Proper monitoring (Score:4, Insightful)
Just earlier, we heard about a hole in Bing cash-back program and many people rightfully stated that not enough care is taken when developing and more importantly, designing secure systems.
This is one more case that proves them right. Bright hackers usually pick the easiest target. Due to the hit and run nature of the theft, I believe that proper real-time monitoring of the system could have prevented most of the attack. Maybe half an hour or less instead of 12 hours time span before it would have been stopped.
Re: (Score:3, Interesting)
There is such a thing as too much monitoring. If the cost of the monitoring system is more than the amount stolen it's not worth it. In this case a simple system could probably cost less than $9 million and prevented this. A company must have intuition to preempt the costs of theft. Many businesses, especially retail, actually expect theft and factor this into their costs.
If you're running a casino you must invest lots in security because the cost of losing a lot of money is very real and worth the investme
Re: (Score:2)
I don't know, if you want to monitor 1000's of ATM machines for certain patterns in order to catch something like this, you probably end up paying more than $9M on it. The software/hardware alone would probably cost $10M and maintenance, wages, service centers etc. only go up from there.
Re: (Score:1)
As someone who has worked in the Card Fraud industry, I can assure you that it is a requirement for every card processor to use real time monitoring software for the prevention of fraud. Visa/Mastercard/etc demand it if you want their logo on the card. The amount of money prevented from fraudulent activity over the past 10 years has dropped very, very significantly. $9 mill on this would be a drop in th
??? What? (Score:2)
You mean some company doesn't either do direct deposit, or cut you a check?
I don't think I'd like something not going to my checking account...do you have to pay bills and stuff out of this debit card account I'm guessing that the company owns?
Re:??? What? (Score:5, Interesting)
Well, its a wide, wide world my friend. The things you don't know about could fill a library of congress or two.

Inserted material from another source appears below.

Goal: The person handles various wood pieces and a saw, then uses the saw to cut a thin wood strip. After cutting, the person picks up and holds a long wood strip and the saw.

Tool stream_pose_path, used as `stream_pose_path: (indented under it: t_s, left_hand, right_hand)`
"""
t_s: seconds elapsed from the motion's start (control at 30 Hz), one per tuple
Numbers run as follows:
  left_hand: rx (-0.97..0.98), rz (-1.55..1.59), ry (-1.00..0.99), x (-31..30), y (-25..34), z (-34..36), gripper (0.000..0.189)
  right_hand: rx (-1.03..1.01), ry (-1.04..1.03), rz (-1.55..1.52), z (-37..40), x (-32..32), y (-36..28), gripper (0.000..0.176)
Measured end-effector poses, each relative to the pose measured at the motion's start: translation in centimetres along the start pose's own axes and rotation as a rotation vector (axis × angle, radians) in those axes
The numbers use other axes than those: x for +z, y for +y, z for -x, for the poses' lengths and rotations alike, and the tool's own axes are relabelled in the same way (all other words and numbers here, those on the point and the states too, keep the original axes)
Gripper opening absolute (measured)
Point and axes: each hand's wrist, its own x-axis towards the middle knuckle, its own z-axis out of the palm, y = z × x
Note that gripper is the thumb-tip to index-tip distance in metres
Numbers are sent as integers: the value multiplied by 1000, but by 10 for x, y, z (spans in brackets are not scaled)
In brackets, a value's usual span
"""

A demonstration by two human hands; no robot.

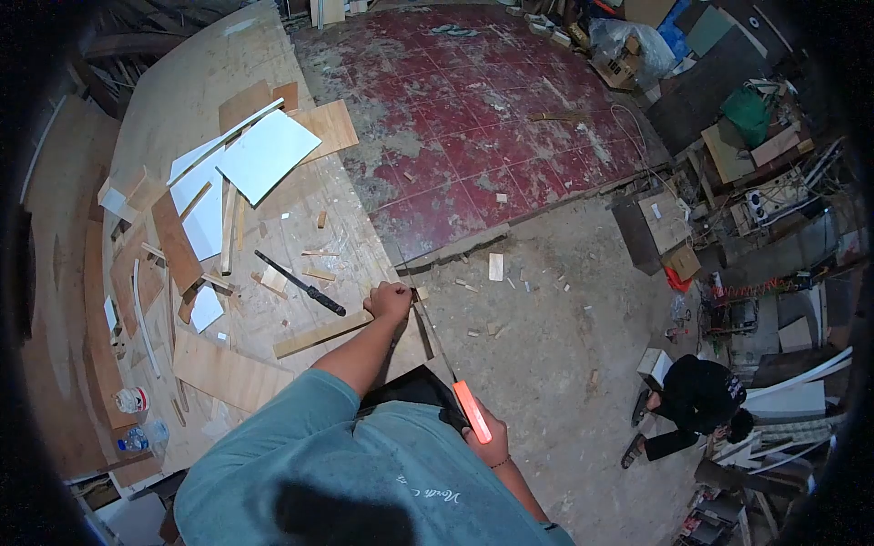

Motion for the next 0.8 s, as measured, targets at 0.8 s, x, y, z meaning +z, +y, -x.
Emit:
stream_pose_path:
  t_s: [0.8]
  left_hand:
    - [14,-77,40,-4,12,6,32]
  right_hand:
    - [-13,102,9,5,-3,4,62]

But on topic, these cards have many uses. Telemarketers used to give time limited payroll debit cards out for performance bonuses. In some parts of the world, they are given out instead of checks. With the idea being that you don't have to go to an open bank to get it cashed. Plus in many areas outside the US, checks are dead. No one uses or accepts them. obviously these aren't the kind of people that are planning for a future retirement in the hamptons.
Re: (Score:2)
Yes, they actually dont. If you really need to cash a check, you have to walk in with special customer support and they will send the check out of country and keep it until the money has cleared out and they've performed other checks, which usually takes 30-50 days. It also costs a lot extra and they dont usually even do this for amounts less than $200.
Checks are still only used in USA and yes they are quite insecure. Here everyones pay gets paid directly to their bank accounts.
Re: (Score:2)
I live in Finland and I'm 27 years old. Let me explain how weird checks are here.
Some time ago, I made a donation to WFMU (http://wfmu.org/ [wfmu.org]). Since I didn't have ready access to a credit card, sending a check was the only option. I went to my bank and asked if it's possible to do...they weren't sure. Later, I went to another office of the bank and asked again and they said yes, but they have to order it from the main office.
Several days later they phoned me and told me they had the check. I went to get it,
Re: (Score:2)
Here in the US, direct deposit where the check goes straight into your checking (bank) account costs money and many small businesses don't want to pay the fees involved.
Larger companies usually offer direct deposit, however.
Re: (Score:2)
Weird. My company went from offering direct deposit to requiring it a few years ago. Saved a fair bit of money, not having ADB (payroll company that supports a lot of business in the U.S.) have to print and send checks and pay statements out every other week.
Re: (Score:2)
D'oh! See what not getting a paper check does?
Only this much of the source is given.